I have no home. But I'll admit I live somewhere. If you were to ask me where I live, I tell you the address. But if you asked me where's my house, I'll say nowhere.

Home. I heard it's a place you can call your own. I heard it's a place to feel at ease, that nothing can harm you. Is that really it? I don't know, but for sure I know I don't have it. The house I'm in is simply no different from prison. Always angry or sick, always looking for a way out, dealing with people you despise. I'm not like those everyday teenagers kids you see on TV. I am not trying to go out with my friends to late night parties and what not, I am not trying to get away from my parents, nor am I sick of facing them everyday. No- I am just merely tired of the parasite, or shall I say parasites, in the house.

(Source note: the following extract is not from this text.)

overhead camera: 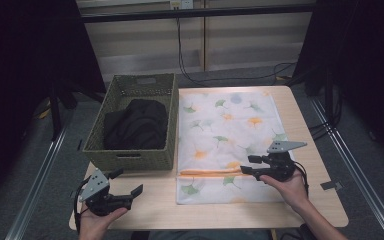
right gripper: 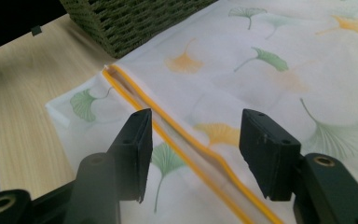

My uncle, aunt (which I would prefer calling them parasites) and their poor child lives with my family and grandparents. Day by day, night by night, the couple would occupy themselves with important duties. These duties would invole going out without the child, watching TV while leaving the child crying, worrying about their jobs instead of the child, and much more. Oh why yes, these are highly important compared to their mere attention-starved child. Everyday I would hear the child cry on the top of his lungs, while the father is away, the mother would be too busy satisfying her friends. She would leave my grandma to babysit sometimes, but she is old and tired. And the child would certainly not pick his grandma over his mother, thus his crying would continue.

There are more problems besides this one with my uncle and aunt. And because of this I would never have a place to call home, till then 'home sweet home' is another word that is to be defined and I would be always trapped in 'the house'.